Locally, criminal defense attorney James Reeves will read the Declaration of Independence on the south side of the Lavaca County Courthouse lawn on July 4 at 9 a.m.

"We’re (TCDLA members) are trying to remind people of the freedoms we hold dear,” Reeves said. “Our military is the first line of defense overseas, but our criminal defense lawyers deal with it every single day in courtrooms, where rights have been violated or their allegations have been made. I would say your lawyers are your first line of defense, whether in civil court or on the criminal side.”

The primary purpose of the criminal defense attorneys reading the document is to educate people, and especially the young.

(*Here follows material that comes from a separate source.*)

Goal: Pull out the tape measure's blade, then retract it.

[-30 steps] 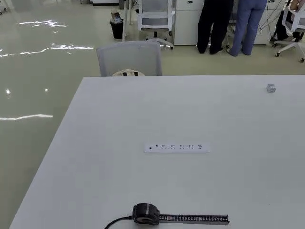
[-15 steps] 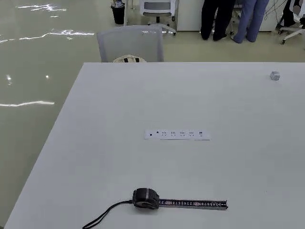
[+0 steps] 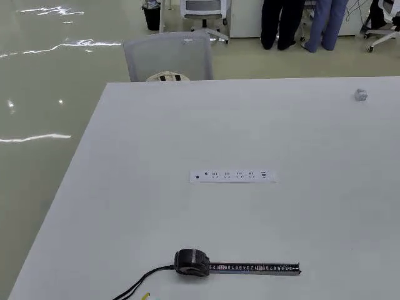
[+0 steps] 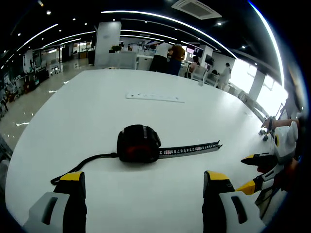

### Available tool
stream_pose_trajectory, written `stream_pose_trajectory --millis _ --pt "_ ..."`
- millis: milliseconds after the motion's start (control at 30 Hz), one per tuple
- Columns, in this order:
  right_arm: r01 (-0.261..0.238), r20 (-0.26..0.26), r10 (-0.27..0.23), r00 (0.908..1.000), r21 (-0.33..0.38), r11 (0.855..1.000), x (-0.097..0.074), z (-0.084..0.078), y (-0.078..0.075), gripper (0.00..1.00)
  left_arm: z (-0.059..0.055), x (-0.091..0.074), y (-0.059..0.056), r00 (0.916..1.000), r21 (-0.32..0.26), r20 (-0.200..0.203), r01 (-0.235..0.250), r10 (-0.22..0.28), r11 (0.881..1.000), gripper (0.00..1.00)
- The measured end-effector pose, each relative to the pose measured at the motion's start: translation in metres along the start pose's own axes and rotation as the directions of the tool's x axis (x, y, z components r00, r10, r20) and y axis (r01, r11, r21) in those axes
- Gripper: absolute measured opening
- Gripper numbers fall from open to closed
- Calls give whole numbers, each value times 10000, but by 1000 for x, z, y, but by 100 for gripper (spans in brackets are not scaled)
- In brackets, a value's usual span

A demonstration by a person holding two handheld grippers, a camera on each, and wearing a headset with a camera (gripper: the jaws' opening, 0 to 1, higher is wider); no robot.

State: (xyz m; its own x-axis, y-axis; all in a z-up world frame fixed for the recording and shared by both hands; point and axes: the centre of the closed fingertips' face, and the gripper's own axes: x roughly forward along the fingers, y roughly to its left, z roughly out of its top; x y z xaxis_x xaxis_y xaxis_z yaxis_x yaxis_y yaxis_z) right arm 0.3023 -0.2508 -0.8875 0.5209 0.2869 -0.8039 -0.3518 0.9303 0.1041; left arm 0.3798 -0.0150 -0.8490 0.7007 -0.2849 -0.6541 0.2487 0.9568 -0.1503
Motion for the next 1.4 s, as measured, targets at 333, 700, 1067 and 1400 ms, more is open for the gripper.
stream_pose_trajectory --millis 333,700,1067,1400 --pt "-117 -115 113 9999 -365 9993 12 5 -11 84 4 12 -5 10000 68 -75 0 1 10000 97" --pt "-273 -362 241 9991 -918 9954 24 13 -23 83 7 27 -3 9998 -87 -118 -160 159 9998 94" --pt "-260 -602 183 9980 -1293 9913 36 18 -41 82 8 38 -3 9994 -203 -230 -255 250 9995 93" --pt "-395 -836 244 9962 -1835 9822 46 26 -56 80 9 52 0 9986 -300 -314 -431 422 9986 91"
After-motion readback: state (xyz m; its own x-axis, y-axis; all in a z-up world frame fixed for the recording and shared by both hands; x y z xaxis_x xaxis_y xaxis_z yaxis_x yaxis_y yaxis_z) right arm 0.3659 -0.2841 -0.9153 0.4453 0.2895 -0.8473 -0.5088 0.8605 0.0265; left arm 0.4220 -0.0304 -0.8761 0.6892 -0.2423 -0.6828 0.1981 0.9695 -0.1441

“One of the problems, we’ve noticed about the education of our young people nowadays is they’re not very well informed about our Founding Fathers, and the documents which formed the basis of our republic,” Reeves said. “At this reading, we try to remind people and hopefully awaken in them an interest that they would go read and learn about the Declaration of Independence.”

Reeves started reading the Declaration of Independence while he practiced law in San Antonio and has been doing it locally since around 2017.

He said he does not read the Constitution or the amendments. In the past he has gotten help from local attorneys Mike Johnson and Matthew Jirkovsky to read it.

“Our goal is to educate people on how we got to where we are,” Reeves said. “It is not a political rally by any stretch of the imagination. It’s something that every citizen, regardless of where you are on the political spectrum should understand. Our Declaration of Independence got you here somehow or another, and provided you with the country in which we live today.”